Scott Hillier, Founder and President of ÉCU - The European Independent Film Festival
Scott Hillier is a director, cinematographer, and screenwriter, based in Paris, France. In the last 20 years, Hillier has gained international recognition from his strong and incredible cinematography, editing, writing, producing and directing portfolio in both the television and film industries.  
Scott began his career in the television industry in Australia. In 1988, he moved to London getting a job with the BBC who then set him to Baghdad. This opportunity led him to 10 years of traveling around world for the BBC, mainly in war zones like Somalia, Bosnia, Tchetcheynia, Kashmir, and Lebanon. After a near fatal encounter with a Russian bomber in Tchechnyia, Hillier gave up his war coverage and began in a new direction. 
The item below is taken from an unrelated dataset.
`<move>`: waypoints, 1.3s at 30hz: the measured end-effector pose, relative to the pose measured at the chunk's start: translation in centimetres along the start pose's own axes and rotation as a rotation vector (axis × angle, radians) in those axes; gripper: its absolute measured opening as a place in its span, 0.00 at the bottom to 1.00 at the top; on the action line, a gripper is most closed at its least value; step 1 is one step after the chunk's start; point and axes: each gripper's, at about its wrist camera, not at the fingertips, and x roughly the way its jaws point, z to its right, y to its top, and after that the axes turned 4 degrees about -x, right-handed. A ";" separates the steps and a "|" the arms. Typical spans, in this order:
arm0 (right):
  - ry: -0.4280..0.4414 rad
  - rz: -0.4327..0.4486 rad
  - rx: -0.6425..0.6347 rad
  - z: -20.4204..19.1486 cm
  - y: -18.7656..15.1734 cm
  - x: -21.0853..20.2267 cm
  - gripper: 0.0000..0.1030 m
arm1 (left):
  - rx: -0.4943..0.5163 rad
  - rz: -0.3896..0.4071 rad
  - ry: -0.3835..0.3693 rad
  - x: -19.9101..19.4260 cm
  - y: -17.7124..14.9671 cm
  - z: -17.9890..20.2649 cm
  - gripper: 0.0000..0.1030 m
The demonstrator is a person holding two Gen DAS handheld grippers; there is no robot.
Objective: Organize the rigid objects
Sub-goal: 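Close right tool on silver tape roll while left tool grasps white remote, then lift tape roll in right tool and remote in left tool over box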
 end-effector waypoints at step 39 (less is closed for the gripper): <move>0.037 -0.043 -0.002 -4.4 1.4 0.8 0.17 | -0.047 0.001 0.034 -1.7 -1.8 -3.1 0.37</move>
He moved to New York City in 1998.  He directed and photographed eight one-hour documentaries for National Geographic and The Discovery Channel. Based on his war knowledge and experience, Hillier wrote and directed a short film titled, “Behind the Eyes of War!" The film was awarded “Best Short Dramatic Film” at the New York Independent Film and TV Festival in 1999. From that he served as Supervising Producer and Director for the critically acclaimed CBS 42 part reality series, "The Bravest” in 2002 and wrote and directed a stage play called, "Deadman’s Mai l," which ran at Le Théâtre du Moulin de la Galette in Paris during the summer of 2004. He then became the Director of Photography on a documentary titled, “Twin Towers." This was yet another life changing experience for Hillier. The riveting documentary won an Academy Award for "Best Documentary Short Subject" in 2003. In 2004, Hillier changed continents again, spending three months in Ethiopia. He produced “Worlds Apart,” a pilot for ABC America / True Entertainment / Endemol. As you can see, Hillier was and is always in constant movement and enjoys working in a number of diverse creative areas including documentaries, music videos, commercials, feature and short films.

Scott studied film at New York University and The London Film and Television School. He also studied literary non-fiction writing at Columbia University. Hillier's regular clients include the BBC, Microsoft, ABC, PBS and National Geographic. Between filming assignments, he used to teach film, a Masters Degree course in Screenwriting at the Eicar International Film School in Paris, France and journalism at the Formation des Journalistes Français in Paris, France.